Records -

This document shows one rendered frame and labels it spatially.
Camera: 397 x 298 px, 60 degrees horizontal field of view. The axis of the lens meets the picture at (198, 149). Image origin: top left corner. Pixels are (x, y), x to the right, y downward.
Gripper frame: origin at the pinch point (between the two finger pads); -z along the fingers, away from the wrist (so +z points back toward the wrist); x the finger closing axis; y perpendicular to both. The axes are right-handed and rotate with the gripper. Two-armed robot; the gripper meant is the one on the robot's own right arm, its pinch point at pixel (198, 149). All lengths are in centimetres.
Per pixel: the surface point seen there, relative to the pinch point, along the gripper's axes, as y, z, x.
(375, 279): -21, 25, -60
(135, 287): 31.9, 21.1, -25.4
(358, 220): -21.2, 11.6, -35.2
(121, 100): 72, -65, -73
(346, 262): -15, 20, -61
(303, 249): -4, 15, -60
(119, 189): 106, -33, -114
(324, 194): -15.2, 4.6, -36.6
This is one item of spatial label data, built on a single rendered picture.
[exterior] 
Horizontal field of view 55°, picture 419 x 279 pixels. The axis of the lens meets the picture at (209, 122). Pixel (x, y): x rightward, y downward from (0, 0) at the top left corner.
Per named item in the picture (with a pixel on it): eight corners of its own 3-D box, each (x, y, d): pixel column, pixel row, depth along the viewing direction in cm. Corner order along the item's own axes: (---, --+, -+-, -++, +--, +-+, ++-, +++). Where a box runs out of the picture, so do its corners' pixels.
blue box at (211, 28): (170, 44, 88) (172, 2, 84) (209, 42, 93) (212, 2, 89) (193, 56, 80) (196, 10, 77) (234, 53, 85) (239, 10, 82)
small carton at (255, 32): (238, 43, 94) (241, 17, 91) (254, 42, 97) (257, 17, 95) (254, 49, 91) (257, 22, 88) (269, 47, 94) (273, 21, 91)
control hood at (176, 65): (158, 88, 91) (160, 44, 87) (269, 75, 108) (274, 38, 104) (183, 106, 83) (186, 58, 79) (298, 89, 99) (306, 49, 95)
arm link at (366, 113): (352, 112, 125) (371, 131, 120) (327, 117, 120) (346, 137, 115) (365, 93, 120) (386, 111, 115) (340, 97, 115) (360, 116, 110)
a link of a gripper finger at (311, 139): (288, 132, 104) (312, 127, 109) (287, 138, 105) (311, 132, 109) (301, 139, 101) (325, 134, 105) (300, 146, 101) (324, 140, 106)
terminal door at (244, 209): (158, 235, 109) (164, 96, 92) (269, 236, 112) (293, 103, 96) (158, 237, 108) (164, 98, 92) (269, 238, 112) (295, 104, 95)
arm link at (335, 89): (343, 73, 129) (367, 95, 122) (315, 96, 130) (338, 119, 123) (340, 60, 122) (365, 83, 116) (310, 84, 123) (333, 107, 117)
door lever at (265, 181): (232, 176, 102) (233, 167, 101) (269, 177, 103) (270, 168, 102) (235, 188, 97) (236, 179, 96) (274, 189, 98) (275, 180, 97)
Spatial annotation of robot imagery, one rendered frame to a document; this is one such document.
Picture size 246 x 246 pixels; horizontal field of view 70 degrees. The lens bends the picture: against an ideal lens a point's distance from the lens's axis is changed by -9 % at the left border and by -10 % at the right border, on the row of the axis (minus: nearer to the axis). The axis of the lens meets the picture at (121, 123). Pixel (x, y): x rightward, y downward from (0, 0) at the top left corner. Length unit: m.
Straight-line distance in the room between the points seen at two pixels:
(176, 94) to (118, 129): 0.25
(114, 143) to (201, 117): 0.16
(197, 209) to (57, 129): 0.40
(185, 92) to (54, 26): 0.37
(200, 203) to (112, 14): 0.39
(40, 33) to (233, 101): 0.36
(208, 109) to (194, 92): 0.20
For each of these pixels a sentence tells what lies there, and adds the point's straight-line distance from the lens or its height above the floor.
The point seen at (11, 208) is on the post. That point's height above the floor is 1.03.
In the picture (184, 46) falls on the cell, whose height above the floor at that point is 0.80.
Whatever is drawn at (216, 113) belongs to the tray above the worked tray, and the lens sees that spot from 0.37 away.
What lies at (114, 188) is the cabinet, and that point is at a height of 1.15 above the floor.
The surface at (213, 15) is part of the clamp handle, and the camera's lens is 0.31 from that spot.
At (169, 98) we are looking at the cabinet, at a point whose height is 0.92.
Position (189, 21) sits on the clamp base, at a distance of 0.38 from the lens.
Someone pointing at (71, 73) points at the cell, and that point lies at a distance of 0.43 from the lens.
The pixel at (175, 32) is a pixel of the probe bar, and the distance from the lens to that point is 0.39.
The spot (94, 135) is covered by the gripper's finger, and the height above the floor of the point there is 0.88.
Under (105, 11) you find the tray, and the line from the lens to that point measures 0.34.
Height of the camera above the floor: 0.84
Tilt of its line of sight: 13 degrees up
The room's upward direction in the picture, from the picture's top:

Task details - For the string "axes", go through the entries above and copy each line where it occurs.

Answer for the task -
Gripper frame: origin at the pinch point (between the two finger pads); -z along the fingers, away from the wrist (so +z points back toward the wrist); x the finger closing axis; y perpendicular to both. The axes are right-handed and rotate with the gripper. Two-armed robot; the gripper meant is the one on the robot's own right arm, its pinch point at pixel (198, 149). All lengths are in centimetres.
Per pixel: the surface point seen there, relative to the pinch point, along the gripper's axes, as y, z, x.
Per named item in the picture (with a pixel on it): eight corners of its own 3-D box, each (x, y, d): pixel column, pixel row, depth along the viewing direction in cm. Corner order along the item's own axes: (---, --+, -+-, -++, +--, +-+, ++-, +++). Where a box runs out of the picture, so do its corners' pixels.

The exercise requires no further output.